Her icy resolve seemed to crack, her hand seemingly reaching for him of it’s own accord. He took one, fateful step toward her.

“Rankin was behind it all, Ororo,” Logan continued. “That kid was poisoned against mutants, against you. He didn’t deserve his death, you can’t fault someone for stupidity. I killed Rankin with my bare hands. I would have kept punching him until he was nothing but blood and broken bone, had those bullets not torn me up.”

“I killed five people that day,” Ororo said flatly. “The others didn’t want me to know. But I knew. I killed them intentionally. Lightning and hail tore their bodies asunder. And Logan, I enjoyed it. I thought they had killed you.”

Shocked by her admission, Logan could only blink at her for several seconds.

“We are more alike than you want to believe, my love,” Ororo finished. “You are the only soul on this earth that can truly understand the guilt and joy that comes with taking a life in revenge for the pain a person can inflict on a beloved.”

“You killed them?” was all he could say for several minutes.

The very thought that Ororo had killed in his name was repugnant, though it stirred that primitive mating call that howled within his chest. Did she feel it, too? The call that echoed primal longing, the success at finding that perfect mate?

One look into those fiery blue eyes spoke volumes of her needs. She wanted him. After everything, she still wanted him.

Something deep inside Logan snapped.

“I can’t promise I won’t piss you off.”

“I can make no such promise either.”

“Good,” Logan growled. “Come over here. Now.”

Ororo was in his arms before he even noticed she had left her place at the terrace doors. Her lips were on his, hot and ferocious. Logan’s arms encircled her easily, dropping them both onto the bed so hard that they bounced.

His clothing ripped under her eager hands. He tore her gown down the middle, latching his mouth onto any bit of exposed flesh he could find.

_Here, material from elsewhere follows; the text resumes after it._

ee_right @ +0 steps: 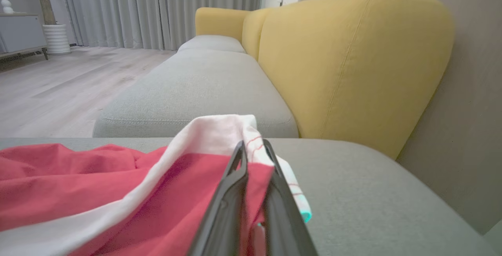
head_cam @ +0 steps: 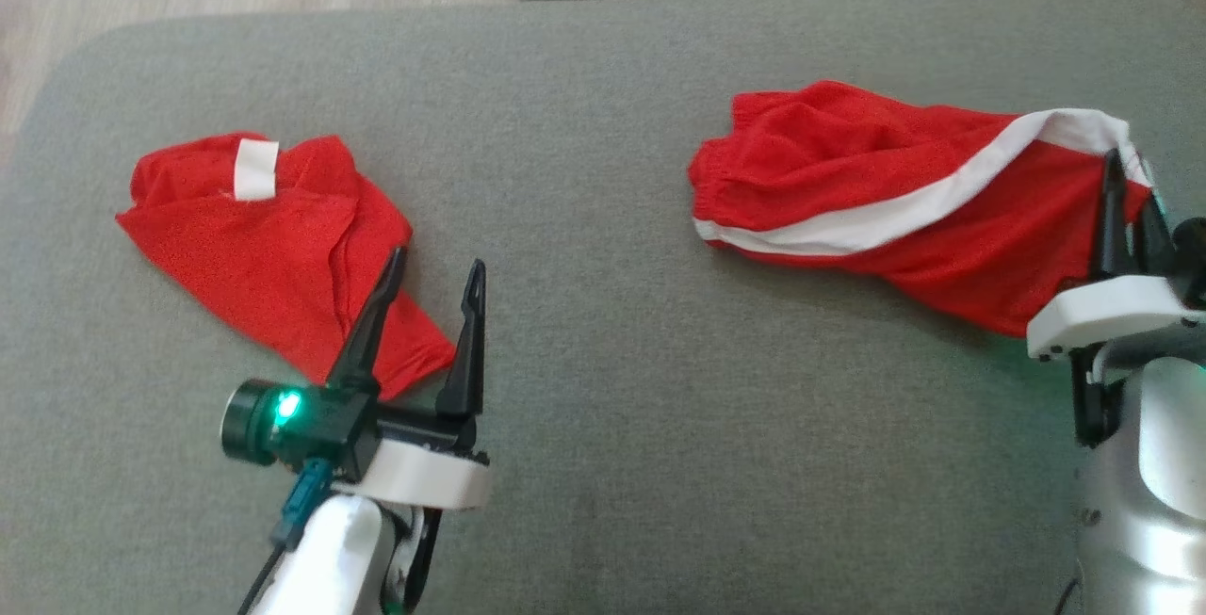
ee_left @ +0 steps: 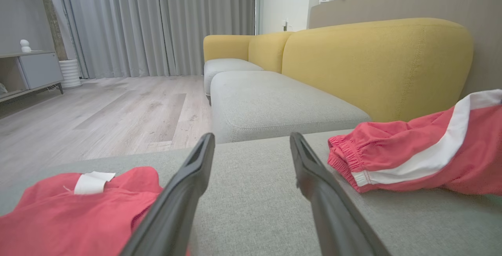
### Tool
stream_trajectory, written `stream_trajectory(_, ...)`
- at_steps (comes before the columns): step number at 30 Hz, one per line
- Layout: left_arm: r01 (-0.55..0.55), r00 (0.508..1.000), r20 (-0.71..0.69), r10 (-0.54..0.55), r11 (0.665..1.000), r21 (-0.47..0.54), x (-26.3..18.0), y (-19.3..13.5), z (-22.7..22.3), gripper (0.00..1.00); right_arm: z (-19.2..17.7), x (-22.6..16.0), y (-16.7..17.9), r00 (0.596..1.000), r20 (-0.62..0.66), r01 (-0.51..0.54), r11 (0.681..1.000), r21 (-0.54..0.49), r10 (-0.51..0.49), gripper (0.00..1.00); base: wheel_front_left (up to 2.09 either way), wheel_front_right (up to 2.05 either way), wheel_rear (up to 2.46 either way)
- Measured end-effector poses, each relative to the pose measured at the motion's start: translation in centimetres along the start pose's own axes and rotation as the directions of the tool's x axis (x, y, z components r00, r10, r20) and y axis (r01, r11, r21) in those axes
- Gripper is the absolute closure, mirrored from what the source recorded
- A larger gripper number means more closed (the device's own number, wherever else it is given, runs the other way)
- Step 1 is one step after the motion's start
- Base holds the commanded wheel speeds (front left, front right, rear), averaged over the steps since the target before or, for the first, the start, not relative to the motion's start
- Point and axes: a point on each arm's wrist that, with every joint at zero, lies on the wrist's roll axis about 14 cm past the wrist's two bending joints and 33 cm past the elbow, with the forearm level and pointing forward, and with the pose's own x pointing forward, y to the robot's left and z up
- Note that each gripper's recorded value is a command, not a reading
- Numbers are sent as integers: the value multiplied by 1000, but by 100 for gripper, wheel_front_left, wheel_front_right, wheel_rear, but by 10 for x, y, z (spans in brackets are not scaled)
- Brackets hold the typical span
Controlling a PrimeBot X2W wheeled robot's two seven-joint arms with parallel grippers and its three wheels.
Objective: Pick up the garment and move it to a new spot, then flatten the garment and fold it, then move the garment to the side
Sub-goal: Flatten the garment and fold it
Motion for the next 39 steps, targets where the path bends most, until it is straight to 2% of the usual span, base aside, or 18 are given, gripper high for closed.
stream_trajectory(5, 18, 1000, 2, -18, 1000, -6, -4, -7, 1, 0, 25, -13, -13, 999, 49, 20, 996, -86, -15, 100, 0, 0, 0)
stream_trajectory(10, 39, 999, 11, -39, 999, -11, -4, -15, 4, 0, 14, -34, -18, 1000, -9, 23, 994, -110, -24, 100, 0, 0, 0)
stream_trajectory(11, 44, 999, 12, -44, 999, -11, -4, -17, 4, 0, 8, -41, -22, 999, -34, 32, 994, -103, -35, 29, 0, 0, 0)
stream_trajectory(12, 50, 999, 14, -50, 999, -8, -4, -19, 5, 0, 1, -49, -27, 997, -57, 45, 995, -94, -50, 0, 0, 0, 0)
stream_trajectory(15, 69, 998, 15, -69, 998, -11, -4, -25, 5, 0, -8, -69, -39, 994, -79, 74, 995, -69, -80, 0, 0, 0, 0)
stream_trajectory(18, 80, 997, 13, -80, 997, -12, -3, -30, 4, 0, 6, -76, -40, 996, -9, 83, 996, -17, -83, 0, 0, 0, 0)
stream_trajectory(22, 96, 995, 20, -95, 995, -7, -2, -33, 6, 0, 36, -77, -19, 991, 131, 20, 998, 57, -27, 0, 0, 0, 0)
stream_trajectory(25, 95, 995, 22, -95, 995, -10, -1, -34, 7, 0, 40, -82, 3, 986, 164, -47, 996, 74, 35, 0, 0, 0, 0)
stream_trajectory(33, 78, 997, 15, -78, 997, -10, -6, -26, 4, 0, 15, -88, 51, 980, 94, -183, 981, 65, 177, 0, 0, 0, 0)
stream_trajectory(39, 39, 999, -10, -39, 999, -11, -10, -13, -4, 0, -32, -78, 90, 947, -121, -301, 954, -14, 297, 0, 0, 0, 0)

One hand found the three, thin scars on her ribcage left by his nightmares months ago.

The touch sent Ororo into a low, sultry moan that resonated through the room, through his soul. He answered her call with a lusty growl. How they managed to remove all of their clothing would ever be a mystery.

Neither of them commented as naked flesh met flesh. He touched every inch of her skin that he could find. She answered him in kind, those burning hands scorching his body as she ran them over his flesh.

Logan thrust inside her without pause. She threw her head back, a scream lost in suddenly howling winds. He reveled in it. He wanted her to let loose, to destroy everything around them in her ecstasy.

Ororo rocked her hips against his, growling to mirror him as they both found the position sorely lacking. He pulled away from her, watching her lithe, beautiful body as she scrambled to her knees.

His hands molded to her hips, his cock finding it’s way back inside her with one rough thrust. She propped herself up on her hands, her hips moving like pistons against his.

It was frantic, carnal on a level he had never experienced. All thought, all words were lost in a frenzy of heated flesh and moaning demands. Logan and Ororo mated as animals, their primal nature finally overcoming every prohibition imprinted by society.

When at last it was over, in a flurry of sleet, hail, snow, and screaming growls, they collapsed into one another’s arms. Warm, sated, home, Logan turned to his mate.

“I’m never letting you go.”

“I will never allow it.”

With that, they fell on one another again, shaking the very walls of the mansion around them in a fury of passion unmatched by anything else to ever grace the earth. He took her and took her and took her until there was nothing left, save the sanctity of this embrace.

It was done. They were apart no longer, now a mated pair for life. They might regret it in the years to come, but for the moment, they fell into the thick, dreamless sleep provided by boundless love.